### [WHAT IS NEEDED]
Among the lines below, return each one that contains the word "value".

+ + + + +

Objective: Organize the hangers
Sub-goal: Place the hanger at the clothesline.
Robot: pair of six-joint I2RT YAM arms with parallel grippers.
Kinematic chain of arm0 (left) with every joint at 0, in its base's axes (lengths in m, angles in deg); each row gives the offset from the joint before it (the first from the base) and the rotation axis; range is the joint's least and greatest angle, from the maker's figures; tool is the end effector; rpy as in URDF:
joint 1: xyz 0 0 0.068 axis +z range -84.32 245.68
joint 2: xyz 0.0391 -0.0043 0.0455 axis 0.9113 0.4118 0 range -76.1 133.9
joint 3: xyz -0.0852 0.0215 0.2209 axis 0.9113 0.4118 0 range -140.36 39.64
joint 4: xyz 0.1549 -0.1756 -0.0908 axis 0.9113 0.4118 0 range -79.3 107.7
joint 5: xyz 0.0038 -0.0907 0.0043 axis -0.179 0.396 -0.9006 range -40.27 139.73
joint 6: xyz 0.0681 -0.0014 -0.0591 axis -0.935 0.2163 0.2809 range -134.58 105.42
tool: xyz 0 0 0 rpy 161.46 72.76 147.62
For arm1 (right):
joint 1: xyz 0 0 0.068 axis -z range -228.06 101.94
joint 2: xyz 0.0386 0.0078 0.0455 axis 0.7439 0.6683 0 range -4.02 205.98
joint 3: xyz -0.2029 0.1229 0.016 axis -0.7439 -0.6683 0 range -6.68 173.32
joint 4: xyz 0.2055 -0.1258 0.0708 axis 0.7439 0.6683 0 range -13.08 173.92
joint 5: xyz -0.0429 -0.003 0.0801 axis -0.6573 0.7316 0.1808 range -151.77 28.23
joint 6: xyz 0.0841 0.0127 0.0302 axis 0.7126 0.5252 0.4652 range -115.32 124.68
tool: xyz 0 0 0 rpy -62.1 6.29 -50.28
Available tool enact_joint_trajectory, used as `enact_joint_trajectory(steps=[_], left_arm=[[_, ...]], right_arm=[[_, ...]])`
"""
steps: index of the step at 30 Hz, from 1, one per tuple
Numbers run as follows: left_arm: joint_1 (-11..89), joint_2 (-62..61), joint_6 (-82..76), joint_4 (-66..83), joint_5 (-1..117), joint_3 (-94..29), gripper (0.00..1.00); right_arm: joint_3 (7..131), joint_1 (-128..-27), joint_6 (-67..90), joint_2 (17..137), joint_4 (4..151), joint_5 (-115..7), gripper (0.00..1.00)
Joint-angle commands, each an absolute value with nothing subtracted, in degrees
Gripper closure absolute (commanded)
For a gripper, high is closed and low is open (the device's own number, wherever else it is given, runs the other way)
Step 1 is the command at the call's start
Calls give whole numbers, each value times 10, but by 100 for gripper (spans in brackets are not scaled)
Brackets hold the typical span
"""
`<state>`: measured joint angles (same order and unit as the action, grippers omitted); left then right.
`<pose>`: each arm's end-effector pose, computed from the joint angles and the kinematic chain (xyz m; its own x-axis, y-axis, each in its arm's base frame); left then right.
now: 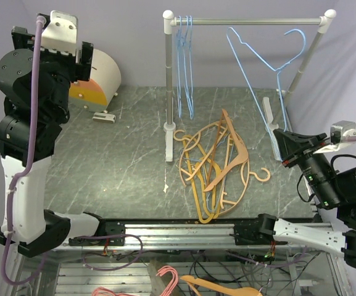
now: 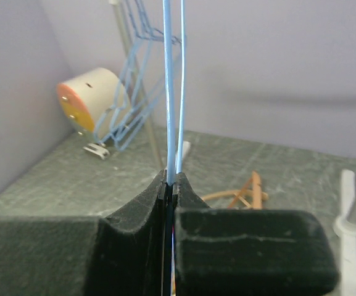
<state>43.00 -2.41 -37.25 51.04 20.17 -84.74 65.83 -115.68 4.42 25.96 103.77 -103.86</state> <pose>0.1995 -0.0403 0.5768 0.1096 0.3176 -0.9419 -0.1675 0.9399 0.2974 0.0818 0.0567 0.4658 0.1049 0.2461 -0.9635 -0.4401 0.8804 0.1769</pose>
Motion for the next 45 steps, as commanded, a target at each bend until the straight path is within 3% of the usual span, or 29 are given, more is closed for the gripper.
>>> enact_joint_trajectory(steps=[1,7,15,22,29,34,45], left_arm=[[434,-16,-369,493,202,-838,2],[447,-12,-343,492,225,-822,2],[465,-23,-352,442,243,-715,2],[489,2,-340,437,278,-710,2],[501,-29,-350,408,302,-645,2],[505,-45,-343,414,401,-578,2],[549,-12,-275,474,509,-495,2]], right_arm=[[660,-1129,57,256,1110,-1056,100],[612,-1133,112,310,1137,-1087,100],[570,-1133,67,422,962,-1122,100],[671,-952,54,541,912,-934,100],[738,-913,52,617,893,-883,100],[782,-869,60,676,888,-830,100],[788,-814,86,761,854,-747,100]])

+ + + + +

### [THE ANSWER]
Joint-angle commands, each an absolute value with nothing subtracted, in degrees
Calls give whole numbers, each value times 10, but by 100 for gripper (spans in brackets are not scaled)

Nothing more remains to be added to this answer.